Robert tilts his head, making his neck crack. “You’ve got the mark on your neck,” he says. “You were carrying a burner. And you showed up exactly where my tracker said you would.” He sets the device down beside him with deliberate care, the sound of metal against concrete making the goon force down on his ties. Robert realises he might think it's a gun or weapon of some sorts. Voice steady, he continues, “So let’s be smart about this and skip the part where you lie.”
The goon's mouth falls open for a couple seconds before a small laugh escapes his lips in recognition. “Oh hell nah,” he says in disbelief. “Mecha Man? Is that you, bro?”
Robert exhales through his nose, tired. “Don't cream your pants, alright? Tell me where Shroud is and maybe, just maybe, I'll let you live. How does that sound?”
“Man, ain't no way you're going after Shroud. You got a death wish or something?”
“Okay, hey, I didn't bring you here to chitchat, alright, it's an hostage situation in case it wasn't clear. I asked you a question and I'd like to hear you answer it now.” Robert's voice is deadpan, controlled, even though he can feel the headache building behind his eyelids.
“Damn, man.” The guy says, and Robert is annoyed to notice that he doesn't seem so scared anymore. “Didn't think you had it in you. Almost believed it when you threatened to kill me, shit. Wait, is this about your dad?” When Robert doesn't answer, too busy sinking his fingertips into his sockets, he keeps talking, voice ten times more confident that it was moments ago. “It ain't healthy to hold a grudge like this, my guy. It's been what, fifteen years?”
“I appreciate your insight but I didn't bring you here for a therapy session. Now, I'm gonna ask again-”
“I dunno, man. Maybe a therapy session is exactly what you need if you're going after Shroud on your own.” Robert's eyes drift to his armor before he focuses his gaze back on the ceiling. “But I'll bite. How do you feel about your father, then?”

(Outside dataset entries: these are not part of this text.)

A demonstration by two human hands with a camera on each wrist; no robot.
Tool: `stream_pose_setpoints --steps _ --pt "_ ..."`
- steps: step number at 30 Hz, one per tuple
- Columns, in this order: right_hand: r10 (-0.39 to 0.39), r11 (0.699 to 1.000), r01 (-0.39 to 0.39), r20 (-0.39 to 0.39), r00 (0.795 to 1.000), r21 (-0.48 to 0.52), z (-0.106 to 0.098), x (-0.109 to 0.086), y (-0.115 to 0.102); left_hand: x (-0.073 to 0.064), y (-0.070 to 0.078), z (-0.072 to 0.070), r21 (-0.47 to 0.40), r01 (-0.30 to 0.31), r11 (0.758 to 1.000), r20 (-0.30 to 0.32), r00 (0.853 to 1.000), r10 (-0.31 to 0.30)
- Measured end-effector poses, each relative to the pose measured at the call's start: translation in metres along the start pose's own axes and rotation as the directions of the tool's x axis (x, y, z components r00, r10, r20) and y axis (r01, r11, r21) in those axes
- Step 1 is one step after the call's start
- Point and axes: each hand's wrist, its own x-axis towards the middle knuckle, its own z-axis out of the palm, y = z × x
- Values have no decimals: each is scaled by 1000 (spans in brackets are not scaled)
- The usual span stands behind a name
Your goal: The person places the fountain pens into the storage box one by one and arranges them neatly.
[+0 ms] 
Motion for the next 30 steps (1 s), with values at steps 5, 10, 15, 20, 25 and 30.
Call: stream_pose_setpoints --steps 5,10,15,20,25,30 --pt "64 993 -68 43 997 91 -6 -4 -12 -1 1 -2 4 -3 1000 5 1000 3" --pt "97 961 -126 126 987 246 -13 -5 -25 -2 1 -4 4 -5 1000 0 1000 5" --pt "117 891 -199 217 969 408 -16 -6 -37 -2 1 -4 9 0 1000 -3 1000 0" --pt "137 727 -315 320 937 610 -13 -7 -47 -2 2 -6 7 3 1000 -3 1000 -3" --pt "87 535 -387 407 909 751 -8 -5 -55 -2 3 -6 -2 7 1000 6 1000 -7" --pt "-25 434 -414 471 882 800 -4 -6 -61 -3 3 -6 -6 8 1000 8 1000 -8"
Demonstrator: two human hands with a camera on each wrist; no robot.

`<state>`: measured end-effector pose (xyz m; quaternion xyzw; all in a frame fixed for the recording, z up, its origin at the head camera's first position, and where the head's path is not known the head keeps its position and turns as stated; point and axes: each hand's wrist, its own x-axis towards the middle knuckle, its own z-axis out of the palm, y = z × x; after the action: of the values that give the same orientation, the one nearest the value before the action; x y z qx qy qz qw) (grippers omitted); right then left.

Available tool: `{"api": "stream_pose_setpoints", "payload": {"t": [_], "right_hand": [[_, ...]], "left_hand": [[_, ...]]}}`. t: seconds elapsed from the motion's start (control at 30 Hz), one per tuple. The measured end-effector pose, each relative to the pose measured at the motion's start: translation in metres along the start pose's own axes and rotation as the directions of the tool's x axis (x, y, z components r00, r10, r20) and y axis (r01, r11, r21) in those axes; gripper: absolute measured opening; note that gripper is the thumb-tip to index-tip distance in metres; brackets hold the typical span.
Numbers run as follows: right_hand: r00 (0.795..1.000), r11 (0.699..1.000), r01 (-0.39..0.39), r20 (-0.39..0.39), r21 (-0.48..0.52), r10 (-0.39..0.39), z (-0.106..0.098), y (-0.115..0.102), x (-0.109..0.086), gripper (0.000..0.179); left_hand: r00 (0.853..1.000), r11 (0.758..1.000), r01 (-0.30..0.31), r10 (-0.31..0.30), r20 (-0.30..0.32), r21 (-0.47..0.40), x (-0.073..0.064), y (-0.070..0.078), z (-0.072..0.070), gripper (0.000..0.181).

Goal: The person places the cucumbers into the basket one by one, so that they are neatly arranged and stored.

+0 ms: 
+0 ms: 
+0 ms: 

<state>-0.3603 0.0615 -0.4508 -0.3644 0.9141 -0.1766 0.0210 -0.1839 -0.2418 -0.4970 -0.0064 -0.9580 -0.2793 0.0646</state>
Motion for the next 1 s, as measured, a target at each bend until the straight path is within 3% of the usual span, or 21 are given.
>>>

He huffs, rolling his eyes and tightening his jaw as the situation slips through his fingers way quicker than he thought it would. He sighs, resigned, blasé, and says, “Obviously, I love him. He's my dad.” The other guy hums like he doesn't quite believe him. “What does that hmm mean? Just say what you wanna say.” He says, turning his head to look at the other man's tied up figure.
“It's just,” he starts, calmer, “When you add obviously it feels a little less.. obvious.” Robert almost sighs again, his eyes moving to Beef's sitting frame. He's licking his private parts, unbothered by the whole "tied up guy" situation, just happy to be involved. “So, I'll ask again... How do you really feel about your father?” Robert rolls the words around in his mouth, feeling the bitter taste of the memories flood his throat. “It's as if, maybe, it's a little more complicated that you feel comfortable admitting, which, you know, is completely understandable.”
A pause, and then, “Look, I love my dad, alright? I love my dad. That's the truth.”
“Loved.” The goon interrupts, and Robert startles.
“That's what I said.” He's not sure why his tone is so defensive.
“You said 'love'. Your dad's dead, so you don't love him, you loved him.”
Robert almost huffs again, head turned to the side as his face starts to tingle. “Just so sensitive.” He deadpans, voice controlled but dripping sarcasm. “Look, if I didn't love him we wouldn't be here, right?”
“Look, we don't have to get into it.” The goon says casually, and if Robert was looking at him he'd see how relaxed he almost is. Like they're two friends talking and he's not tied up to a freaking plastic chair.
Robert laughs dryly, eyes moving back to Beef as the dog makes his way over to him happily. “Oh, but we're in it now,” He says, scratching the chihuhua's head as he starts licking his face. “Why would I be trying to find the man who killed him if I didn't love him? Why would I be doing any of this—” The tingling in his face worsens as Beef moves away, and as Robert lifts a hand to wipe the dog's spit from his skin, he's surprised to see blood smeared on the back of his hand. “Ah, shit, my nose is bleeding. Thought I was getting emotionally snotty.”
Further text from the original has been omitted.